The agency will focus its enforcement efforts in a way that has a broad impact, tackles developing areas of law, affects workers who may lack an awareness of their rights or be reluctant to complain, or advances full enforcement of anti-discrimination laws. The six priorities include:

1)      Eliminating barriers in recruitment and hiring by targeting intentional acts of discrimination or practices that have a discriminatory effect against protected groups.

2)      Protecting immigrant workers, migrant workers, or other vulnerable groups from discriminatory pay practices, job segregation, harassment, and trafficking.

3)      Addressing emerging and developing issues caused by demographic changes such as the aging work force, significant events such as 9/11 (which still leads to complications for Sikhs, Muslims, and other South Asians), and changes in the law.

4)      Enforcing Equal Pay laws by investigating compensation systems and practices that discriminate based on gender.

5)      Preserving access to the legal system by curbing retaliation, invalidating settlement provisions that prohibit the filing of discrimination charges or participation in investigations, and cracking down on poor record-keeping.

6)      Preventing harassment based on race, ethnicity, religion, age, disability, and sexual harassment.

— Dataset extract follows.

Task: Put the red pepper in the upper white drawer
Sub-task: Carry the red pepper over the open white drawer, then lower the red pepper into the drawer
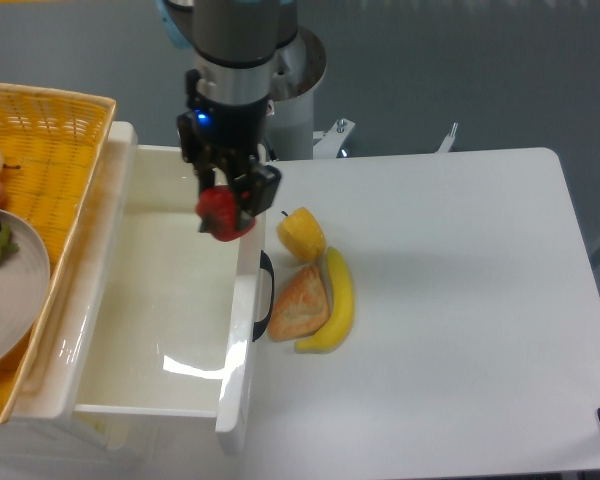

The EEOC has requested a fiscal year 2013 budget of $373 million. To implement its plan the agency will rely on four approaches: 1) Strategic litigation, 2) Use of mediation or other alternate dispute resolution programs to reach administrative settlements, 3)  Compliance assistance from partner agencies such as the Wisconsin Department of Workforce Development or Madison Equal Opportunities Commission, and 4) Educating claimants of their rights and referring them to pro bono clinics, state bar association information services, and private attorneys. The reliance on education programs and referrals to non-EEOC resources will be critical, as the agency cannot litigate every valid claim. For example in 2011, the agency only filed 261 lawsuits while individuals filed over 16,000.

Enforcement Concerns For Employers

Some workplace trends employers should be mindful of to avoid discrimination claims and enforcement actions include:

1)      Improper use of pre-employment tests, background checks, or date of birth inquiries during the hiring process. 

2)      Demands for specific or extra documentation from immigrants or foreigners during the Form I-9 employment authorization verification process.

3)      Protections for victims of trafficking or domestic violence; sexual stereotyping of lesbian, gay, bisexual, or transgender individuals; and employees facing workplace bullying to the point of harassment.

4)      Reliance on neutral practices, such as performance reviews, whose outcomes are influenced by discriminatory comments or ratings.

5)      Failure to shield an employee from unlawful workplace retaliation after the individual files a discrimination complaint, even if the complaint did not have any merit.

6)       Successfully avoiding actual discrimination only to face liability for technical violations of record-keeping requirements.